The required result is an exact copy of every line from the one with "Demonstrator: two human" through the last line below, with the pictures left out.

--- INPUT DATA Enclosed Below ---

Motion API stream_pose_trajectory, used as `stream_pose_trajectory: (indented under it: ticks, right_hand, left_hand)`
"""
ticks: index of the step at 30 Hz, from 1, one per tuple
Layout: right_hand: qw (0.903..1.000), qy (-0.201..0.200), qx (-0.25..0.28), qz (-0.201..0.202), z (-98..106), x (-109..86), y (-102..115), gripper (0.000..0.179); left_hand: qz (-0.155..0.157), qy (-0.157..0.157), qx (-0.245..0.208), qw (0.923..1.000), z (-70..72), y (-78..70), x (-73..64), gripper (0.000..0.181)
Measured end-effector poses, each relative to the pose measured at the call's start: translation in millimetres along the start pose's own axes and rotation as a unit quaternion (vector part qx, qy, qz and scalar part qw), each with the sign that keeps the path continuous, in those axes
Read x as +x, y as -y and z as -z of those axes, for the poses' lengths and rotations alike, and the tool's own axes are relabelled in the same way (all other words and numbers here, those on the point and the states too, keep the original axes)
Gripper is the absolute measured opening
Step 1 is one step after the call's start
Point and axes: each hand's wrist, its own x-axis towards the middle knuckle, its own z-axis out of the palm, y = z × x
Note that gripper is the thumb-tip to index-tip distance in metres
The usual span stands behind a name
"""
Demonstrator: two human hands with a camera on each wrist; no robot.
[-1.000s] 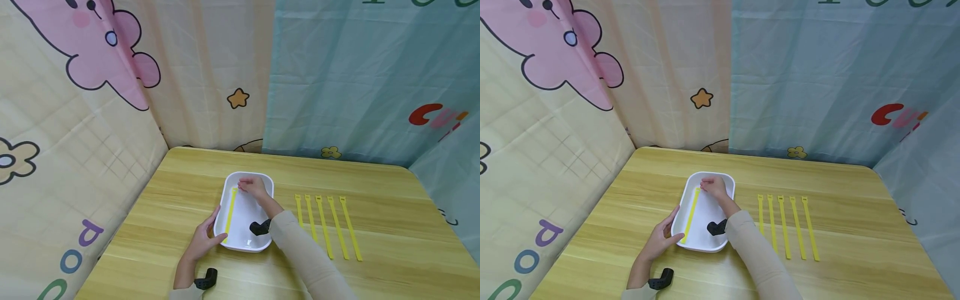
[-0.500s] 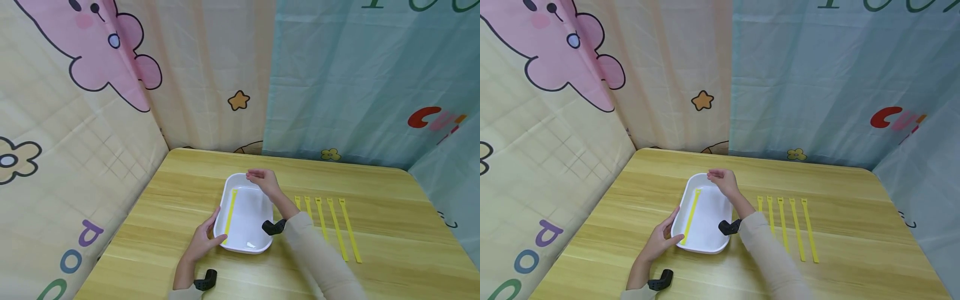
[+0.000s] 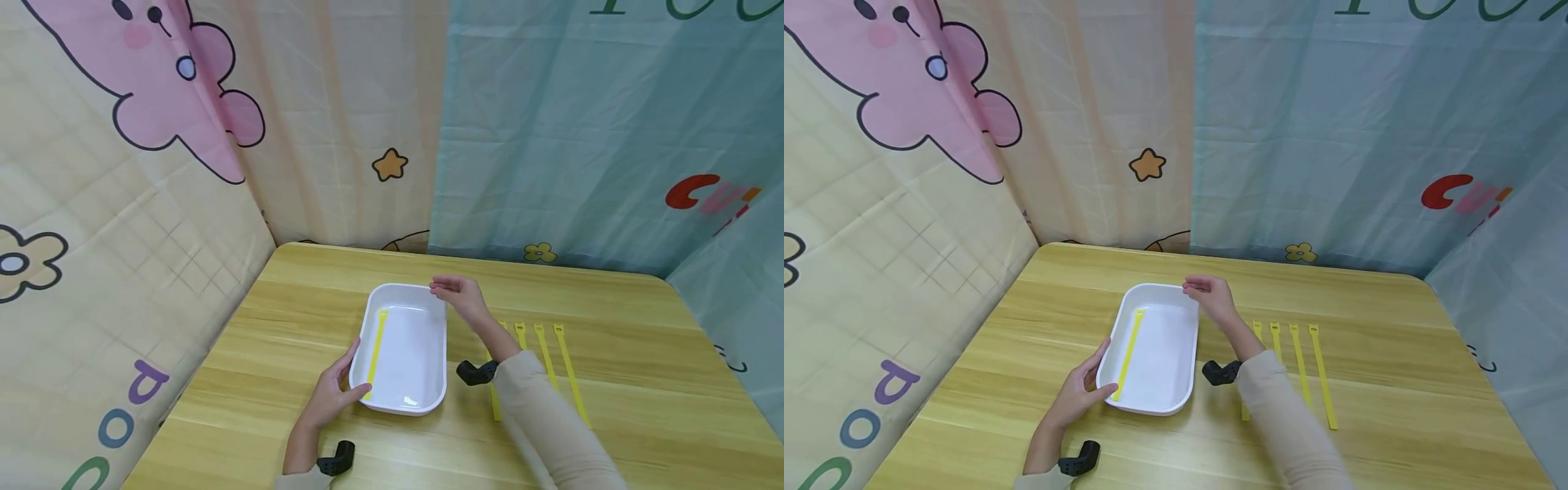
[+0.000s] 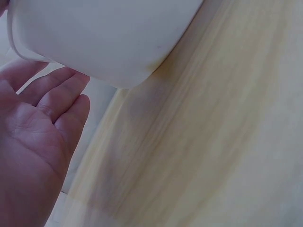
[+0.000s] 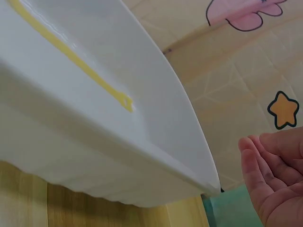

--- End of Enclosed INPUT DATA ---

> _EXPECTED OUTPUT_:
Demonstrator: two human hands with a camera on each wrist; no robot.
[-1.000s] 
[-0.500s] 
[+0.000s] 
[+0.000s] 
[+0.000s] 

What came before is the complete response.